A tax change has an immediate effect — some win, some lose, some or most win here and lose there — and a dynamic effect — over time there may be a benefit to all or most people from a more efficient and expanding economy as one result of a more efficient tax system.
To sell down-the-track benefits to sceptical and fearful voter-taxpayers, ministers have to finesse interest group scaremongering about the immediate effect — epitomised in the New Zealand Herald’s January 20 front paging featuring “land tax” in large, scarifying red type.
It helps to have fiscal leeway. When Sir Roger Douglas introduced GST and cut income tax in 1986, he had a lot of accumulated fiscal drag he could use to compensate all immediate losers. English has minimal fiscal leeway. So no “lolly scramble”, as one minister puts it.
But English also has to attend to a seriously broken 2008 election promise of income tax cuts this year and next. Paying for such cuts requires the tax base to be broadened, most likely through some measures on property and a GST rise, which in turn will need some compensating payment and/or tax rate cuts for lower income earners.
One fix for this conundrum is to “grow the revenue”. This is not an answer in itself because if much of the proceeds goes to the few and the many feel little better off — as has largely been the case over the past two decades — that can prompt voters to float.
But growing the revenue gives more options than not growing it. And it has the political benefit of appearing to do something — “concrete activity”, one minister calls it.
So Key and Gerry Brownlee and officials have been looking at where to pour concrete. That has taken the form of an analysis of economic sectors and cross-cutting factors that effect those sectors.
At one point before Christmas this took the form of a dozen or so A3 sheets of paper, each covering a sector. The aim was to identify growth opportunities and what cross-cutting or other actions the government could take — or stop taking — to improve the possibility private investors will exploit those opportunities.
Among the sectors in focus are minerals and petroleum, which Brownlee says promises a bonanza, aquaculture, which stagnated during Labour’s years, high-tech manufacturing and high-tech services and export education. Clean-tech was not included. Ministers insist this is not picking winners but identifying where the growth opportunities, if any, are in each sector.

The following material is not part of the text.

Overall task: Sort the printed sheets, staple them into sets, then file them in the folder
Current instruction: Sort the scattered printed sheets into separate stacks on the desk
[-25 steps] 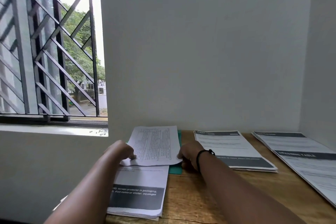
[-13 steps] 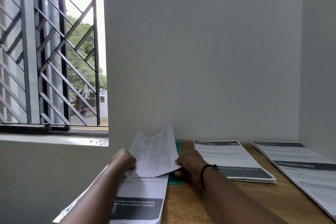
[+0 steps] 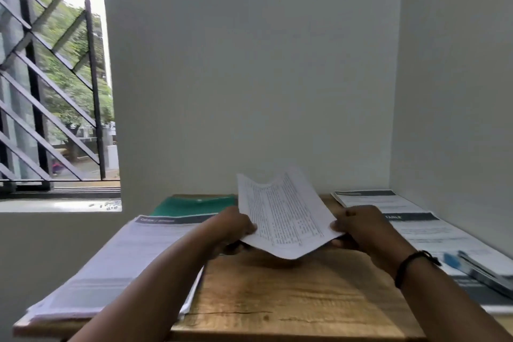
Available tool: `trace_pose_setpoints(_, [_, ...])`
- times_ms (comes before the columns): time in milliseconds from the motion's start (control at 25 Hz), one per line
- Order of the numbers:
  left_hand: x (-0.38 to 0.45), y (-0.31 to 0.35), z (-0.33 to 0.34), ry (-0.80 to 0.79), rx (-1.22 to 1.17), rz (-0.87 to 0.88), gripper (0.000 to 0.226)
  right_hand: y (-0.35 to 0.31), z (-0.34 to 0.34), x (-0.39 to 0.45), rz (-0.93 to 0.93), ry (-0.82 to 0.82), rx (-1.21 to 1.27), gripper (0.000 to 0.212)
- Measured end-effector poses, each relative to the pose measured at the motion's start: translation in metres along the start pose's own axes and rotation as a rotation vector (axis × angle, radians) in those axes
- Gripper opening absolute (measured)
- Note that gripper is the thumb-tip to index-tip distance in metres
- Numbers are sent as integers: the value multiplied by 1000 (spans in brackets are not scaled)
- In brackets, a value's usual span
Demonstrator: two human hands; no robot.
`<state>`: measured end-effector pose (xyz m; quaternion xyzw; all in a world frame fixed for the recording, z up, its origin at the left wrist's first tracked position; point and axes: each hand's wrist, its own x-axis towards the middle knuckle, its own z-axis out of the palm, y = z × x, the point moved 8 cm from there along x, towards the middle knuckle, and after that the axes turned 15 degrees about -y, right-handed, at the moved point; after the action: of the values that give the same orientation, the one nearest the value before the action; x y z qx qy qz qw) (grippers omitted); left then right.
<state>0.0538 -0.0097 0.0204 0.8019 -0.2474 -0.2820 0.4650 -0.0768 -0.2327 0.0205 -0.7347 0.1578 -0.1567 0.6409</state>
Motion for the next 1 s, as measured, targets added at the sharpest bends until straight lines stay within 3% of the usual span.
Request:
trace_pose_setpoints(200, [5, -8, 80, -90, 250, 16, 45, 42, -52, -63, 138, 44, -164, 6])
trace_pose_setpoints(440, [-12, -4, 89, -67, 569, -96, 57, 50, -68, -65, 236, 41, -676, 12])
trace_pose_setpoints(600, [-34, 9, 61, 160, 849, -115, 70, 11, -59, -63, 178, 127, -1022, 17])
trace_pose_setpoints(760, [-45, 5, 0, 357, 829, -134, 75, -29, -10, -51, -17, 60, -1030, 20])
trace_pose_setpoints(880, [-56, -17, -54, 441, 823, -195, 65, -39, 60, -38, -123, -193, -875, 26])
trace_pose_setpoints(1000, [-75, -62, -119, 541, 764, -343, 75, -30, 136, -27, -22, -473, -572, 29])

Cross-cutting factors include research, science and technology, on which reports are due this month, irrigation to boost land-based production, skills, infrastructure, regulation and tax. Expect a lot of activity in Simon Power’s commerce portfolio: his agenda this year is bigger than last year’s.
Overall, this amounts to an “eclectic mix”, one minister says. It involves ministries and other agencies working together in ways they have not in the past. And it will not be a once-for-all strategy but an ongoing “constant stocktake”.
The aim is higher-paying, not just more, jobs. Mining pay is five times the average. Pay for milking cows or tourists isn’t. Ministers believe that getting the regulatory, tax and government spending settings up to world best practice is not enough on its own. Hence their dismissal last year of the Brash report.
There was too much ideology for Key in that report. Tomorrow, according to advance billing, we get “what works”. Oh, and tax.